§ **Task objective**:
I need each line of the entries below that includes the string "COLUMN".

§ **Material shown**:
■ ■ ■ ■
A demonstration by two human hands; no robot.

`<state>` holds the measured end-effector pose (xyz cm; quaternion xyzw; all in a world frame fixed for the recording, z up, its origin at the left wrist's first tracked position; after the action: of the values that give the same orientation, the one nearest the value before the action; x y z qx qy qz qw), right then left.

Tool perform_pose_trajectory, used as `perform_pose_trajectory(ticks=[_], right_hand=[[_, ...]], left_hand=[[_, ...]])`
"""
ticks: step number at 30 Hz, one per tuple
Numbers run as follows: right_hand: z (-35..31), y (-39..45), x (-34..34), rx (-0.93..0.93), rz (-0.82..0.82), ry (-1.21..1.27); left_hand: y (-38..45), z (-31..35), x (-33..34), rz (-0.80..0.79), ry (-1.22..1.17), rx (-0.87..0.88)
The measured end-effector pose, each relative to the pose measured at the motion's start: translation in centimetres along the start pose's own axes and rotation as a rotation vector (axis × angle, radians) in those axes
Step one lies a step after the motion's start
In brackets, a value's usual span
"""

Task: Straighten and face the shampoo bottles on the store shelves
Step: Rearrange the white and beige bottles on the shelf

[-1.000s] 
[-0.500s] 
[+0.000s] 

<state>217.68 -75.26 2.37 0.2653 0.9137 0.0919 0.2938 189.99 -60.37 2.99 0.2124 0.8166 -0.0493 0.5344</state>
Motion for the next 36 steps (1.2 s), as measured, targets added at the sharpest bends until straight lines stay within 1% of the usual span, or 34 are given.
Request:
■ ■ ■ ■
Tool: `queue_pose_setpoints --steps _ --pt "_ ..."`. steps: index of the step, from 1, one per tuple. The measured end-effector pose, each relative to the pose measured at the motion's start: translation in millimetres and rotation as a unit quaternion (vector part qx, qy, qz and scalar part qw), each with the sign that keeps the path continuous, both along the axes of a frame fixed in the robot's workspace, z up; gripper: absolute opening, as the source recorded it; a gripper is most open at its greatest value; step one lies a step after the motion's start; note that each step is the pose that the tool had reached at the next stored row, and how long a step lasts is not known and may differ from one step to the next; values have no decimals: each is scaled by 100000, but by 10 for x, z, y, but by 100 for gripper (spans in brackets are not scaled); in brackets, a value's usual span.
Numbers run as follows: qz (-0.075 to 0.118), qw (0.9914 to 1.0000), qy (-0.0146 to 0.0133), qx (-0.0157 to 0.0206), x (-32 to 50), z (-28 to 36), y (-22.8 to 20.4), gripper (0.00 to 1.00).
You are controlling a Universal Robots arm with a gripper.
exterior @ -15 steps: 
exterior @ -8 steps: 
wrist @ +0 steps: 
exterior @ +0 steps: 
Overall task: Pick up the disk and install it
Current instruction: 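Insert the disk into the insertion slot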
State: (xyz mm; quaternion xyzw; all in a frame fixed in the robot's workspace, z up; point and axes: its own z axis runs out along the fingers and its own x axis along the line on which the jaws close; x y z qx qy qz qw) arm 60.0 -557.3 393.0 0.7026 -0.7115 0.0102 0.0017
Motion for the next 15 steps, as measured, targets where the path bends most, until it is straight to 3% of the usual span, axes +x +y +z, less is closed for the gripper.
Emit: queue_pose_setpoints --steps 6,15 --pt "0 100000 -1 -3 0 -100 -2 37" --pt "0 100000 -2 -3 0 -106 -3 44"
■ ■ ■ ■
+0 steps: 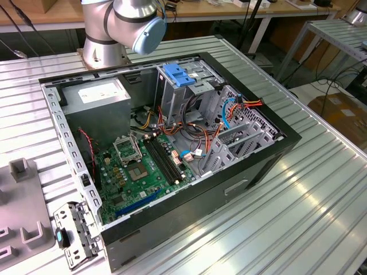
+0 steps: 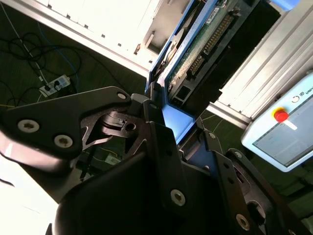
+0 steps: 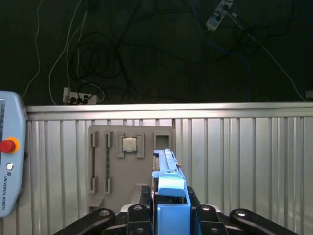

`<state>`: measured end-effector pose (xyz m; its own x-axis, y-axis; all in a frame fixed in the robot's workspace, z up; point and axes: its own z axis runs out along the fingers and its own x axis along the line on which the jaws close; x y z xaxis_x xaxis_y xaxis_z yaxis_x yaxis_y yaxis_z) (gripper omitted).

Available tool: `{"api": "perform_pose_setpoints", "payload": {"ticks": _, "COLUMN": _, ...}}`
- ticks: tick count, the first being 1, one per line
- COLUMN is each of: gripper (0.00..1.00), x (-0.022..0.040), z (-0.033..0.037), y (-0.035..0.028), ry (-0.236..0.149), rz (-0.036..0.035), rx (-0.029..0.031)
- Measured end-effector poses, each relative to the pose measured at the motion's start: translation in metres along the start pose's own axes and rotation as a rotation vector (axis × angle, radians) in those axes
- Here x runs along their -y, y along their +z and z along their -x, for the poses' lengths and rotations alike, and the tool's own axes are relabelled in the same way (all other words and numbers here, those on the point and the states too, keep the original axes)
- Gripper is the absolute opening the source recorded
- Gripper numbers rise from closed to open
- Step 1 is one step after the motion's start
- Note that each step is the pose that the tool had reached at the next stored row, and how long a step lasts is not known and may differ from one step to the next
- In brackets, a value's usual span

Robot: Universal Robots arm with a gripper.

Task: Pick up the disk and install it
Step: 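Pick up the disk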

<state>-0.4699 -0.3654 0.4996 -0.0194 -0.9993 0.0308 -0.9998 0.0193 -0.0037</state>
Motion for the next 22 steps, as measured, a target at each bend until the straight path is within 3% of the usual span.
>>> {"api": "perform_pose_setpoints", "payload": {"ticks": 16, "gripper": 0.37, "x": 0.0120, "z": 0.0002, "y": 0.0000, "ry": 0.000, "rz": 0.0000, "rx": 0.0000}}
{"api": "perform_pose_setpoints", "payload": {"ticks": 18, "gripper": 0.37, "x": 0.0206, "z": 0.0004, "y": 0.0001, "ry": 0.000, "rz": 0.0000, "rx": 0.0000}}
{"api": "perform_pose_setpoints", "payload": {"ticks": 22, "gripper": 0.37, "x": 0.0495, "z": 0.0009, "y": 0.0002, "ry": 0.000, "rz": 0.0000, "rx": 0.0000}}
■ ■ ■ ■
§ **Result of the exercise**:
Available tool: `{"api": "perform_pose_setpoints", "payload": {"ticks": _, "COLUMN": _, ...}}`
- COLUMN is each of: gripper (0.00..1.00), x (-0.022..0.040), z (-0.033..0.037), y (-0.035..0.028), ry (-0.236..0.149), rz (-0.036..0.035), rx (-0.029..0.031)

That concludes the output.